= Instructions to follow =
Going through the material below, output exactly the lines from the one containing "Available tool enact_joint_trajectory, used" through the one containing "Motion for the", and no pictures.

= Material provided =
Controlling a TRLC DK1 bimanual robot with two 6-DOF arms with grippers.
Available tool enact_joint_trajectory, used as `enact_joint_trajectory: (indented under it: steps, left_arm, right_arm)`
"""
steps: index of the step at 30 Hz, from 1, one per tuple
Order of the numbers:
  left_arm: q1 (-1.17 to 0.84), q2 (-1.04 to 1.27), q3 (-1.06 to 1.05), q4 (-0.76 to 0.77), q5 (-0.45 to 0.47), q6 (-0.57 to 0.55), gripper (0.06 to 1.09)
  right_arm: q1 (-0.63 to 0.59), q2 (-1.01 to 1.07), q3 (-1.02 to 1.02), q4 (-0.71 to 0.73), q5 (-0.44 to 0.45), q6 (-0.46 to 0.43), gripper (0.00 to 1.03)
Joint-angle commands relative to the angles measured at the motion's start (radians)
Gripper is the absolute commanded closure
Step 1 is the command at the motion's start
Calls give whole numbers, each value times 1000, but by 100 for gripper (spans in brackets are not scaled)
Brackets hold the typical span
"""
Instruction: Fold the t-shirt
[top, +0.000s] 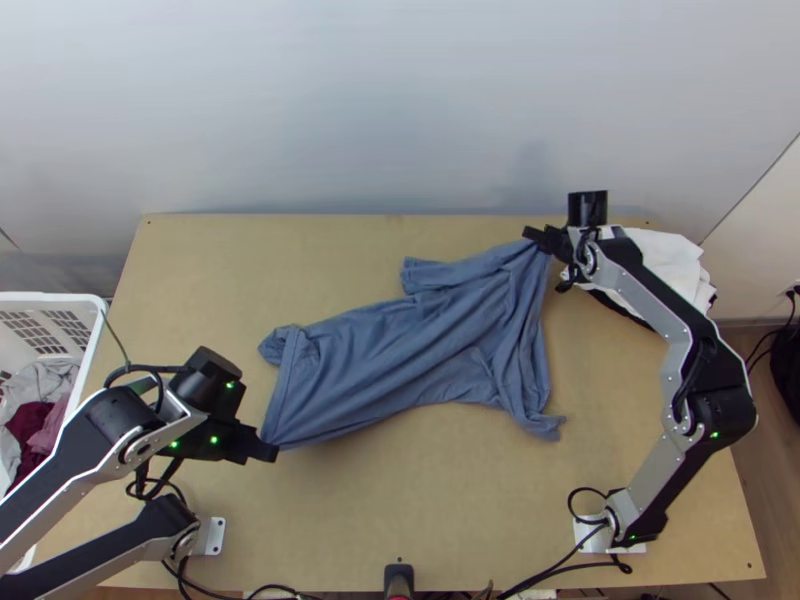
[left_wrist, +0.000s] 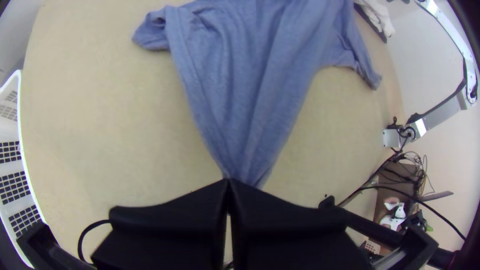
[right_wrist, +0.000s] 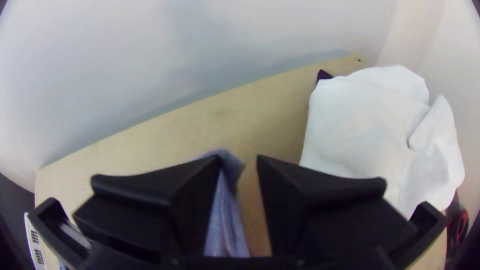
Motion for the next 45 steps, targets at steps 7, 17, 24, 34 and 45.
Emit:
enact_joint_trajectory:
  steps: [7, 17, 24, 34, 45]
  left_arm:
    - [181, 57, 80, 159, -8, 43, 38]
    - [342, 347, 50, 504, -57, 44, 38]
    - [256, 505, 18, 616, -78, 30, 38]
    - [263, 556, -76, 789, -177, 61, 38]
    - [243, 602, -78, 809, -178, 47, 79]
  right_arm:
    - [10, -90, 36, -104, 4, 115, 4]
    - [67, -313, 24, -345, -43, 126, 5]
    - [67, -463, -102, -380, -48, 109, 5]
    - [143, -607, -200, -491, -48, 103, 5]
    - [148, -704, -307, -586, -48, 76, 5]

= Task response =
Available tool enact_joint_trajectory, used as `enact_joint_trajectory: (indented under it: steps, left_arm, right_arm)`
"""
steps: index of the step at 30 Hz, from 1, one per tuple
Order of the numbers:
  left_arm: q1 (-1.17 to 0.84), q2 (-1.04 to 1.27), q3 (-1.06 to 1.05), q4 (-0.76 to 0.77), q5 (-0.45 to 0.47), q6 (-0.57 to 0.55), gripper (0.06 to 1.09)
  right_arm: q1 (-0.63 to 0.59), q2 (-1.01 to 1.07), q3 (-1.02 to 1.02), q4 (-0.71 to 0.73), q5 (-0.44 to 0.45), q6 (-0.46 to 0.43), gripper (0.00 to 1.03)
Joint-angle commands relative to the angles measured at the motion's start (radians)
Gripper is the absolute commanded closure
Step 1 is the command at the motion's start
Calls give whole numbers, each value times 1000, but by 100 for gripper (spans in brackets are not scaled)
Brackets hold the typical span
"""
Instruction: Fold the t-shirt
[top, +0.000s] 
[left_wrist, +0.000s] 
[right_wrist, +0.000s] 
Motion for the next 45 steps, targets at steps 7, 17, 24, 34 and 45.

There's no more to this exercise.